Could you reproduce the material below exactly, from the line containing "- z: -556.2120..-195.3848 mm" through its last line, and leave out everything else?

___ Source data

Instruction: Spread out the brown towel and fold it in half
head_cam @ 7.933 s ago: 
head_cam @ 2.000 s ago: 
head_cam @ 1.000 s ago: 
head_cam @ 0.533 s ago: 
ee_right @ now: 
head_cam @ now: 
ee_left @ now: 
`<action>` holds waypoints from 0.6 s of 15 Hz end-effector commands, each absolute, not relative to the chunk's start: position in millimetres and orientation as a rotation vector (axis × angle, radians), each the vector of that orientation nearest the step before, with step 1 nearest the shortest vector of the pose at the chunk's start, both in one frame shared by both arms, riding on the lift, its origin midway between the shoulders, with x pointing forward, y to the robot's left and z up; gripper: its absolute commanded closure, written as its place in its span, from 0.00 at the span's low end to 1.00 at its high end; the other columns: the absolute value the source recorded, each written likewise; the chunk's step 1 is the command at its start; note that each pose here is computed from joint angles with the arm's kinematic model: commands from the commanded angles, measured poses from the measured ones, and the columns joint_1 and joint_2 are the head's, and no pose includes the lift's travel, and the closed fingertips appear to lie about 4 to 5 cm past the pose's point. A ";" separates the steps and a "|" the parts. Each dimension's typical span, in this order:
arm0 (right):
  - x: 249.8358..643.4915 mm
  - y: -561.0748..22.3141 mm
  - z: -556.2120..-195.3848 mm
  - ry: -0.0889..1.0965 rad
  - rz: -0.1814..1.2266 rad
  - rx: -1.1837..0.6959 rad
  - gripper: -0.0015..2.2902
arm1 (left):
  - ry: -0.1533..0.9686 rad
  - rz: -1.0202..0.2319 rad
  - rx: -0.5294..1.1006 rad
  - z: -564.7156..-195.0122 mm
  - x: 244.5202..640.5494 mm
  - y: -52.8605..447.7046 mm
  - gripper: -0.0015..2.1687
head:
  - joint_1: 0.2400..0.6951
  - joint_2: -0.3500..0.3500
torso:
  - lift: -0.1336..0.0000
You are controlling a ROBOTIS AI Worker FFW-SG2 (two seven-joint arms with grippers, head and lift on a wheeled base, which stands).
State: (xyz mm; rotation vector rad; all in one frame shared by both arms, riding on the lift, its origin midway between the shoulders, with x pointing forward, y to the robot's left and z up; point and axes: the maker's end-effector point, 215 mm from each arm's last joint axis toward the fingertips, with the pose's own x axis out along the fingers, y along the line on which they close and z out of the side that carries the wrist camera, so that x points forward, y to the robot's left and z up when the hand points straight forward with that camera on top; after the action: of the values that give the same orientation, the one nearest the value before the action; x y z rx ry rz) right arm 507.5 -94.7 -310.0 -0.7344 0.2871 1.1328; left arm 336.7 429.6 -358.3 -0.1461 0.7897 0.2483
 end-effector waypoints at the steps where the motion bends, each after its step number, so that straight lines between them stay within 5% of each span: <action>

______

Output:
  - z: -556.2120..-195.3848 mm
  - ry: -0.0889..1.0965 rad
  - rz: -0.1814..1.2266 rad
  - rx: -1.1837..0.6959 rad
  - gripper: -0.0015..2.2902
arm1 (left):
  - ry: -0.1533..0.9686 rad
  - rz: -1.0202..0.2319 rad
  - rx: -0.5294..1.1006 rad
  - z: -564.7156..-195.0122 mm
  - x: 244.5202..640.5494 mm
  - y: -52.8605..447.7046 mm
  - gripper: -0.0015..2.1687
head:
  - joint_1: 0.2400..0.6951
  - joint_2: -0.3500..0.3500
torso:
  - lift: -0.1336..0.0000
You are controlling a ROBOTIS AI Worker FFW-SG2 (two seven-joint arms with grippers, head and lift on a wheeled base, which stands).
State: (xyz mm; rotation vector rad; all in one frame shared by both arms, riding on the lift, its origin midway between the shoulders, with x pointing forward, y to the robot's left and z up; point and axes: the maker's end-effector point, 215 mm from each arm's last joint axis toward the fingertips, with the pose's own x axis out along the fingers, y along the line on which they close and z out of the side that carries the wrist camera, so that x points forward, y to the robot's left and z up when the hand points straight forward with that camera on top; after the action: of the values that give the same orientation, the one nearest the value before the action; x y z rx ry rz) right arm 507.5 -94.7 -310.0 -0.7344 0.2871 1.1328; left arm 336.7 429.6 -358.3 -0.1461 0.7897 0.2483
 end-effector waypoints at the steps where the motion bends, each after its step number, so that straight lines between them stay within 5% of each span: <action>

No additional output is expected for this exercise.